The Natural History of Ghosts: 500 Years of Hunting for Proof (Roger Clarke)
The Sunday Times review grab on the cover tells us that this book is “beautifully written, lithe, complicated and hugely rewarding”. “Beautifully written”. Two words that send a shiver down the spine. “Lithe, complicated and hugely rewarding”. Promises, promises. Unfortunately, the book is lithe and complicated in that there is no readily discernible structure to the context. “A Natural History” will only be hugely rewarding to those who wish to read or reread a telling of famous ghost stories – The Angel Warriors of Mons*, the Bell Witch case (although this one is disappointingly glossed over), the Cock Lane ghost and so on.
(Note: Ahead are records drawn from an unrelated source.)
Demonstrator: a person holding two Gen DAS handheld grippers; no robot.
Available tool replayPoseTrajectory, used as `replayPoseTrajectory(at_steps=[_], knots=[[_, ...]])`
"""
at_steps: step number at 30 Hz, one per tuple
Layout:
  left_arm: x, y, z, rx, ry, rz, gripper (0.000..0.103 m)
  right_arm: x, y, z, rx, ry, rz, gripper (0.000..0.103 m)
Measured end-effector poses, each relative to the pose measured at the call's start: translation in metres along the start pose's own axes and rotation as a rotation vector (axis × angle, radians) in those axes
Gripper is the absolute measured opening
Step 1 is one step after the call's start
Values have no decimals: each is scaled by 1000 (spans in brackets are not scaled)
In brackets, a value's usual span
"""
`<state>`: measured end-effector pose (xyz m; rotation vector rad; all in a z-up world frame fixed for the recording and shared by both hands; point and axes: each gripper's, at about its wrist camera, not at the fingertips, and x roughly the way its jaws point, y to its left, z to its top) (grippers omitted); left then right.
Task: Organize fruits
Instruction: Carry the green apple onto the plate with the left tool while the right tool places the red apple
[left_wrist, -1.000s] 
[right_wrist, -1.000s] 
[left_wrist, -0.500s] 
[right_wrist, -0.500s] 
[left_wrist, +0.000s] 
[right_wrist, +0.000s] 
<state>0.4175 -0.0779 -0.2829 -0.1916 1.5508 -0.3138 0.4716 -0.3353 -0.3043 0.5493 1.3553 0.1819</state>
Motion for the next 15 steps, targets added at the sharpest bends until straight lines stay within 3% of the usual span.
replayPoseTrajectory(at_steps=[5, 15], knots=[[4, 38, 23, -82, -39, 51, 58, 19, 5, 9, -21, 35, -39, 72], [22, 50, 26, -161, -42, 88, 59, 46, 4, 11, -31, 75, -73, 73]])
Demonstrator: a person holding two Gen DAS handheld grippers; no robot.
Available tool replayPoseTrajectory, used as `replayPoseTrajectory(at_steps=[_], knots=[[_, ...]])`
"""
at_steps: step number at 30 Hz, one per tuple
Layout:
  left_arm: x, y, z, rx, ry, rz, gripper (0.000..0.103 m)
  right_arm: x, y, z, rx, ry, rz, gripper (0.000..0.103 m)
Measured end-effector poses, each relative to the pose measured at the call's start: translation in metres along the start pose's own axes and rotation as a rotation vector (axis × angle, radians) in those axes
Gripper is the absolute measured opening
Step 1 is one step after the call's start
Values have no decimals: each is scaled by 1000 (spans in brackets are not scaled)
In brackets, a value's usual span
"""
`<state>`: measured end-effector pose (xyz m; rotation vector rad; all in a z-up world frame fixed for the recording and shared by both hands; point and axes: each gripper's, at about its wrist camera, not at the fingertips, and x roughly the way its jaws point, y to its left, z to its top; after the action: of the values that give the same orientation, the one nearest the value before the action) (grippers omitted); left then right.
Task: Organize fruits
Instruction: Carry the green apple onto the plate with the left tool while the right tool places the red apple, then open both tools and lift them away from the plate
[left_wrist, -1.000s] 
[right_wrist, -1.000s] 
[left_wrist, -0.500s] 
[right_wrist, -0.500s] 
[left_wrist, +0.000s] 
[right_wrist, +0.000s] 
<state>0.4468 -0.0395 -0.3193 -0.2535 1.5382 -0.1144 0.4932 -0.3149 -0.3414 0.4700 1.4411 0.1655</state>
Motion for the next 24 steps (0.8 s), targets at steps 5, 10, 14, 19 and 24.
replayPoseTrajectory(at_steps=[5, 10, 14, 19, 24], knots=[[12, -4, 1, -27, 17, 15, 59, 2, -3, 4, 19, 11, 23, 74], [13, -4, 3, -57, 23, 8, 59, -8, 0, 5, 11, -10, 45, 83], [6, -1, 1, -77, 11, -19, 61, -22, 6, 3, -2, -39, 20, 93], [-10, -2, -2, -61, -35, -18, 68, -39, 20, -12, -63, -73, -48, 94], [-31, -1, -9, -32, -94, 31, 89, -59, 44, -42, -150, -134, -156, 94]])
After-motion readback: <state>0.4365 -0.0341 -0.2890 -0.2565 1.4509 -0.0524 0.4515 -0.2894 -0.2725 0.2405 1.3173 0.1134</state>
I had hoped to learn more of the scientific theories of what ghosts are, or why we see them. The book starts well with a taxonomy of ghosts and is at its best when touching on ghost-explaining theories including ESP, quantum entanglement (utterly incomprehensible), cytoskeletal shadows and electrical forces. (interestingly enough, no “I see dead people” stuff here). Intriguing questions are asked – why do ghosts wear clothing? (This is answered by the ghost who told Lord Auerbach that she was “‘ a ball of energy’ without form projecting her appearance onto the minds of those looking at her”.). I was surprised to learn that ghosts used to be. seen at least as often in the day as at night, and once upon a time the ghost you saw was unlikely to be someone known to you . It is also of use to know that ghosts could be trying to communicate with you via your computer spellchecker (must be intolerant American ghosts then). Overall, a book which enthusiasts and adolescents will marvel at, but not the rest of us.
*On this disturbing tale of social media memes before social media, TVC recommends the excellent, “The Angel of Mons” by David Clarke.